- [What to work on]
A complete, exact retyping of the data below is required.

- [Recorded data]
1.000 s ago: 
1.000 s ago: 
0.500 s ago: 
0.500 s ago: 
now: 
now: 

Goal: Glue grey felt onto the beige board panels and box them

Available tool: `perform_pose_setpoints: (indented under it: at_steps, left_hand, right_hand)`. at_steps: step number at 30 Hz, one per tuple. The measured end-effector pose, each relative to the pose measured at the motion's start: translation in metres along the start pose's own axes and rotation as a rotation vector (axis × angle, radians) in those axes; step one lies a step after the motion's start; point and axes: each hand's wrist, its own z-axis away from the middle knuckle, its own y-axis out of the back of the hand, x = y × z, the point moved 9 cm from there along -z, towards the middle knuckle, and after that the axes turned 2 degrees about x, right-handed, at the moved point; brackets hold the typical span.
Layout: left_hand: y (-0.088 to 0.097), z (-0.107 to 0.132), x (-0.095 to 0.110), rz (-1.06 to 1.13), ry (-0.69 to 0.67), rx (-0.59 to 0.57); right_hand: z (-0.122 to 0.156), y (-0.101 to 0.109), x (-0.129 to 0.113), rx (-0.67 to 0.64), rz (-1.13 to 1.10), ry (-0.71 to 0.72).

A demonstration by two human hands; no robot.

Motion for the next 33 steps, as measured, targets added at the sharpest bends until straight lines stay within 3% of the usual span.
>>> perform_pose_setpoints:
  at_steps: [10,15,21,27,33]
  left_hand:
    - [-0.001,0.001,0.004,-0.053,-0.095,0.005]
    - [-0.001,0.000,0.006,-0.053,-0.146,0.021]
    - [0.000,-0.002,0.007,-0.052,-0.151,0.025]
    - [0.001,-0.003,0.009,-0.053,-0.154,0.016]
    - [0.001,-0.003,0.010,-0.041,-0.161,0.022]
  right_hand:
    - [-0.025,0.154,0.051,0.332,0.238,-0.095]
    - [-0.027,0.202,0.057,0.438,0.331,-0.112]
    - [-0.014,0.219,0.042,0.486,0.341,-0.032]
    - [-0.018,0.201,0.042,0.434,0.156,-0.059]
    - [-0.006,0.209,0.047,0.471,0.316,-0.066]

- [Task result]
1.000 s ago: 
1.000 s ago: 
0.500 s ago: 
0.500 s ago: 
now: 
now: 

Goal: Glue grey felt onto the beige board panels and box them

Available tool: `perform_pose_setpoints: (indented under it: at_steps, left_hand, right_hand)`. at_steps: step number at 30 Hz, one per tuple. The measured end-effector pose, each relative to the pose measured at the motion's start: translation in metres along the start pose's own axes and rotation as a rotation vector (axis × angle, radians) in those axes; step one lies a step after the motion's start; point and axes: each hand's wrist, its own z-axis away from the middle knuckle, its own y-axis out of the back of the hand, x = y × z, the point moved 9 cm from there along -z, towards the middle knuckle, and after that the axes turned 2 degrees about x, right-handed, at the moved point; brackets hold the typical span.
Layout: left_hand: y (-0.088 to 0.097), z (-0.107 to 0.132), x (-0.095 to 0.110), rz (-1.06 to 1.13), ry (-0.69 to 0.67), rx (-0.59 to 0.57); right_hand: z (-0.122 to 0.156), y (-0.101 to 0.109), x (-0.129 to 0.113), rx (-0.67 to 0.64), rz (-1.13 to 1.10), ry (-0.71 to 0.72).

A demonstration by two human hands; no robot.

Motion for the next 33 steps, as measured, targets added at the sharpest bends until straight lines stay within 3% of the usual span.
>>> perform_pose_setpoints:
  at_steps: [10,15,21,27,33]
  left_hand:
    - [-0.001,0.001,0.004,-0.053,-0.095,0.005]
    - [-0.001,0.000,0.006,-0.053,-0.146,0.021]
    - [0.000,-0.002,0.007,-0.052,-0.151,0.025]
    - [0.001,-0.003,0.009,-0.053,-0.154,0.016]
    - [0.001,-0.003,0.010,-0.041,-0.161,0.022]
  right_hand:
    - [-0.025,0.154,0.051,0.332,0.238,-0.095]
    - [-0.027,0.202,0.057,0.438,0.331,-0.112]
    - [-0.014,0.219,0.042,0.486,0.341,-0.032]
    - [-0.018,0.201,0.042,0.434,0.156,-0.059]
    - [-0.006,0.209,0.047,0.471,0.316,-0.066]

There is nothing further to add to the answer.